3.6 Rescale all JPEGimages in the current directory, using mutexes:

In this example a simple usage of mutexes is demonstrated. The usage of mutexes prevents a high (peak-like) disk access if many processes would try to read/write the same disk simultaneously:

	pexec -n 8 -r *.jpg -y unix -e IMG -c \
	 	'pexec -j -m blockread -d $IMG | \
 		 jpegtopnm | pnmscale 0.5 | pnmtojpeg | \
	 	 pexec -j -m blockwrite -s th_$IMG'

In the above example an UNIX domain socket is used to for the communication between the main pexec program and the remote control calls.

4 Additional information

4.1 Bugs

The -k|--local-files option is still not implemented.
Actually, in the cases when the execution of the process fails (i.e. the program or shell does not exists, access is denied or things like that), the child of pexec prints an error to standard error and exits, therefore unless the standard error is gathered somehow (see -u|--error), the invoker won't be informed in such cases. And even if so, the invoker is unable to distinguish this from the case when the successfully executed process prints directly the same message to its standard error. This is not a real bug but this behavior is planned to be changed in the future.
Another strange cases are when the child process is explicitly terminated, killed or stopped/continued. These cases are handled somehow but should be fine-tuned by the invoker in the further releases.
The logging now is still poorish, it should also be improved (esp. to log the above unexpected shutdowns).

4.2 Version

This manual page describes pexec version 1.0rc5.

4.3 Copyright

This software was written by Andras Pal.

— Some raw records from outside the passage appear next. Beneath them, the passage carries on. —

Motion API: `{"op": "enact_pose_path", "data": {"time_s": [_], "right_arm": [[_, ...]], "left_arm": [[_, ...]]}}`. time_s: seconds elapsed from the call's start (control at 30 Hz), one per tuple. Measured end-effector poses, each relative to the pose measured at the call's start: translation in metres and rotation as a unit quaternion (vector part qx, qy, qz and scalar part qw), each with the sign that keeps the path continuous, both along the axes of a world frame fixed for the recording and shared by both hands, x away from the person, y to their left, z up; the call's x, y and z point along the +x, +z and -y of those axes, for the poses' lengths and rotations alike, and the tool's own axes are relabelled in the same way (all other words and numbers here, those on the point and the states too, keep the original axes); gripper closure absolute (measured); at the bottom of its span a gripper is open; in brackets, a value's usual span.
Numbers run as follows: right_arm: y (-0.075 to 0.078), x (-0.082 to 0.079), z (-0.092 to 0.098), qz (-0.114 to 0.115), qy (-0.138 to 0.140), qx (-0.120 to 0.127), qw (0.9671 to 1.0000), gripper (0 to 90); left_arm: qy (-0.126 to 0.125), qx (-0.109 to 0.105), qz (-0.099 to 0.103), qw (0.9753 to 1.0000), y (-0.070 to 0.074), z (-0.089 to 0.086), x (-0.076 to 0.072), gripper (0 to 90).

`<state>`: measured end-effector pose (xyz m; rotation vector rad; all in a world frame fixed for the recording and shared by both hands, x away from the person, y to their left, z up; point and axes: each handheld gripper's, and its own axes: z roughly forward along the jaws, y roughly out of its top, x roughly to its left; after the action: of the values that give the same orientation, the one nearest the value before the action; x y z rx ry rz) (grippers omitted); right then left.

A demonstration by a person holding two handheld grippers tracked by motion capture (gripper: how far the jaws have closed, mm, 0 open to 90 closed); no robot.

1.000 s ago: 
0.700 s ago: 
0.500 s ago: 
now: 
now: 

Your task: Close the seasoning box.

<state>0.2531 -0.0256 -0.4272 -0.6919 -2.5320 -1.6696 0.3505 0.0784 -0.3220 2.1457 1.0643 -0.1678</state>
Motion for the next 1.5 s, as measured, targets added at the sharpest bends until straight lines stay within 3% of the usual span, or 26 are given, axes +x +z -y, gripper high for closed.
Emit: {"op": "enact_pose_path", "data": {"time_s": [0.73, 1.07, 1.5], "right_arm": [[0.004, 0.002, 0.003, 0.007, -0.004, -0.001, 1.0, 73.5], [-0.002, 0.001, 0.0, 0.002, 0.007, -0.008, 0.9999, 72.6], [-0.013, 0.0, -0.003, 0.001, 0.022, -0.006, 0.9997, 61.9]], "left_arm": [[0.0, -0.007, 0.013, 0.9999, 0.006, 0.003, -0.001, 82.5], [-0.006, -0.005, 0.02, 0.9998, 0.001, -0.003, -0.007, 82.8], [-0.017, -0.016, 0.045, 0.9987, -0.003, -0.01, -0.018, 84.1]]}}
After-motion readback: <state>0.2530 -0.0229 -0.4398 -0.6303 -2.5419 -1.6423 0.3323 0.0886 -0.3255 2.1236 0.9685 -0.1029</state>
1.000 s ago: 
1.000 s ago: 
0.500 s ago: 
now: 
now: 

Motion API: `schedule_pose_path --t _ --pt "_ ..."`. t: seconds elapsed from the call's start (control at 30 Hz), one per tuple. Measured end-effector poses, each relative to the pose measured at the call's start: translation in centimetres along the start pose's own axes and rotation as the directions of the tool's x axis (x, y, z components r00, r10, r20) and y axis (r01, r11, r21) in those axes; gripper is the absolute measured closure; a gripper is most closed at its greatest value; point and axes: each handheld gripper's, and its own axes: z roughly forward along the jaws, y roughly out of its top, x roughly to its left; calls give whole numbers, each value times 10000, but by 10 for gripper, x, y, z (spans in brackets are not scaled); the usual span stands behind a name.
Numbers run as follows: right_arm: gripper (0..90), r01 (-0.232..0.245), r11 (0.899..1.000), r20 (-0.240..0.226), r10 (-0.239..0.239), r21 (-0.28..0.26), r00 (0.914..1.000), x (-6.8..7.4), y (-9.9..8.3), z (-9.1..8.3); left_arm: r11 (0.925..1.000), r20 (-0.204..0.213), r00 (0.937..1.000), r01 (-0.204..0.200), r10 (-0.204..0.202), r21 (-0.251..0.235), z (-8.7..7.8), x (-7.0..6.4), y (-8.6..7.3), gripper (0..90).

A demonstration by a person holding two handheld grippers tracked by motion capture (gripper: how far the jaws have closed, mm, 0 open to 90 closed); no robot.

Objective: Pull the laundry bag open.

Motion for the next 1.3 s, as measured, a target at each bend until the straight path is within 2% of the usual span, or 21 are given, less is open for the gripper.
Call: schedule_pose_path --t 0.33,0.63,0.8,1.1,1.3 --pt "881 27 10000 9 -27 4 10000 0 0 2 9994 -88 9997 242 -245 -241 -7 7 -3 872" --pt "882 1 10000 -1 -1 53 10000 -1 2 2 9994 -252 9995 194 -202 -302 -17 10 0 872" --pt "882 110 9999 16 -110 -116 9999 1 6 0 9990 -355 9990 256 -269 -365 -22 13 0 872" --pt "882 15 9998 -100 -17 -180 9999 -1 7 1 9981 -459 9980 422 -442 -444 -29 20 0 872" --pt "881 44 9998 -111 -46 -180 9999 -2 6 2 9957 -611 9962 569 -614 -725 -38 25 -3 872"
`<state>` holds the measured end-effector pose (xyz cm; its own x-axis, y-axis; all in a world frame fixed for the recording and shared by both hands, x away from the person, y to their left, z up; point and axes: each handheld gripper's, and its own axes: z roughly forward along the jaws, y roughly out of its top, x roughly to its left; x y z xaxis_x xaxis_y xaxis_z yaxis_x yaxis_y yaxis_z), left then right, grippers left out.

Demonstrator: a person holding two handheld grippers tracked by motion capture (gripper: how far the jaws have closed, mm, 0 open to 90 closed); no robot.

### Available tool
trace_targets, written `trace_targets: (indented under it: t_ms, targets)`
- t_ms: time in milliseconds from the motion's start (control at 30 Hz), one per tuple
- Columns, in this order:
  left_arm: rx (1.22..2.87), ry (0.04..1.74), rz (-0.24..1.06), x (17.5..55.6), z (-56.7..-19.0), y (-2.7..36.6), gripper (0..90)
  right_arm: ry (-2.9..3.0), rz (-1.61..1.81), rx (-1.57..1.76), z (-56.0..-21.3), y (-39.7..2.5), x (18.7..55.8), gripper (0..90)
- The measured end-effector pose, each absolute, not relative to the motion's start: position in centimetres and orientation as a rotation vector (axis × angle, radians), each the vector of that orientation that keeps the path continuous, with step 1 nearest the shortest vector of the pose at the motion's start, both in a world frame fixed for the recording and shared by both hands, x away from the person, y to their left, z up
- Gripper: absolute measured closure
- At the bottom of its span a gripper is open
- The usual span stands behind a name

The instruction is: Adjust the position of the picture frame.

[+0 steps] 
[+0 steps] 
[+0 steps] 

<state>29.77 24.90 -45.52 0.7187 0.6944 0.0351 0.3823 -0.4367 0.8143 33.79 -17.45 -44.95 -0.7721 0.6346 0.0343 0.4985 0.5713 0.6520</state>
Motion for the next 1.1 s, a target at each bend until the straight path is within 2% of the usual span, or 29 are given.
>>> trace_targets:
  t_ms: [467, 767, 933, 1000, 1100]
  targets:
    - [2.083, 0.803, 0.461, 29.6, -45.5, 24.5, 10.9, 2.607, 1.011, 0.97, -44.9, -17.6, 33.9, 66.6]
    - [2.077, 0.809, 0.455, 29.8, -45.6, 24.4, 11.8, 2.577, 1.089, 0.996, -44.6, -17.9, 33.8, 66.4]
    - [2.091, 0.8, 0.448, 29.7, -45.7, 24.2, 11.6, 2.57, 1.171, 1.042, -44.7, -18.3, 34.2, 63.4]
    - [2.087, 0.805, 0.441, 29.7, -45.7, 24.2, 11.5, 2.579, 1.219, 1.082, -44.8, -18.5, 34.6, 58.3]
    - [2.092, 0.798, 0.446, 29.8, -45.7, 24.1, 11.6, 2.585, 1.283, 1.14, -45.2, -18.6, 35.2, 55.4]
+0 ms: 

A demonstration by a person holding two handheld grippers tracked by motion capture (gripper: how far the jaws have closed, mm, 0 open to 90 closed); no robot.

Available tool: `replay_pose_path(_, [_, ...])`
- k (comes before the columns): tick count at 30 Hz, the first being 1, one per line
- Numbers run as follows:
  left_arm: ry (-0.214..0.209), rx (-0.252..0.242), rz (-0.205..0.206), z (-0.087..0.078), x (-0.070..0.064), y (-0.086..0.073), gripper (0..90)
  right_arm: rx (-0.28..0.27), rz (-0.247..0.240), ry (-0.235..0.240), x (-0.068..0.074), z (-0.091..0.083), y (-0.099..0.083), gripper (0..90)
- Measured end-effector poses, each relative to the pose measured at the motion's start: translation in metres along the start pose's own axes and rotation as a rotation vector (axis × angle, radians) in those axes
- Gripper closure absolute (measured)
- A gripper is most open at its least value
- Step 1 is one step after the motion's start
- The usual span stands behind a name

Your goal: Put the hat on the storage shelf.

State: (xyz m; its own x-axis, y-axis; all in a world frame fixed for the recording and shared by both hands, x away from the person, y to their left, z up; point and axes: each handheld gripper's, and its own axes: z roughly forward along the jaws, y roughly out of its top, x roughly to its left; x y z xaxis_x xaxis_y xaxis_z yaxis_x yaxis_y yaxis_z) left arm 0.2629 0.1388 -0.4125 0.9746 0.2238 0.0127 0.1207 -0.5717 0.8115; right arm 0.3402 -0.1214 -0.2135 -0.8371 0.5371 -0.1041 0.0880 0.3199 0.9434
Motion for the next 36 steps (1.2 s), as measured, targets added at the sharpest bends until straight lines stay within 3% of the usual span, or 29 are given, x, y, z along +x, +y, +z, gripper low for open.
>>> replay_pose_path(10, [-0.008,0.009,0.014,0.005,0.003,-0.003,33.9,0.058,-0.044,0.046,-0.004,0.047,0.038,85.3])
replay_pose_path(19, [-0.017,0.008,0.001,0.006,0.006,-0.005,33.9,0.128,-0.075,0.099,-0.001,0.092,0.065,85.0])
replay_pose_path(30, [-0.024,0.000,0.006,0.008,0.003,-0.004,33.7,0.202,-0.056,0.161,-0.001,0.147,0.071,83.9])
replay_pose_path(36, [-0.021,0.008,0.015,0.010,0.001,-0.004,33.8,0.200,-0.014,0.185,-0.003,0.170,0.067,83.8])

The core part was written while working for the Hungarian-made Automated Telescope (HAT) project to make the data processing more easier and therefore find many-many extrasolar planets. See more information about this project: http://hatnet.hu. Another internal libraries (e.g. numhash.[ch] were primarily written for other projects. Send bug reports, comments and remarks to apal@szofi.elte.hu or apal@cfa.harvard.edu.

This program is free software: you can redistribute it and/or modify it under the terms of the GNU General Public License as published by the Free Software Foundation, either version 3 of the License, or (at your option) any later version.

This program is distributed in the hope that it will be useful, but WITHOUT ANY WARRANTY; without even the implied warranty of MERCHANTABILITY or FITNESS FOR A PARTICULAR PURPOSE. See the GNU General Public License for more details.

This documentation: copyright (C) 2007, 2008; Andras Pal. Permission is granted to copy, distribute and/or modify this document under the terms of the GNU Free Documentation License, Version 1.2 or any later version published by the Free Software Foundation; with no Invariant Sections, no Front-Cover Texts, and no Back-Cover Texts. A copy of the license is included in the section entitled "GNU Free Documentation License".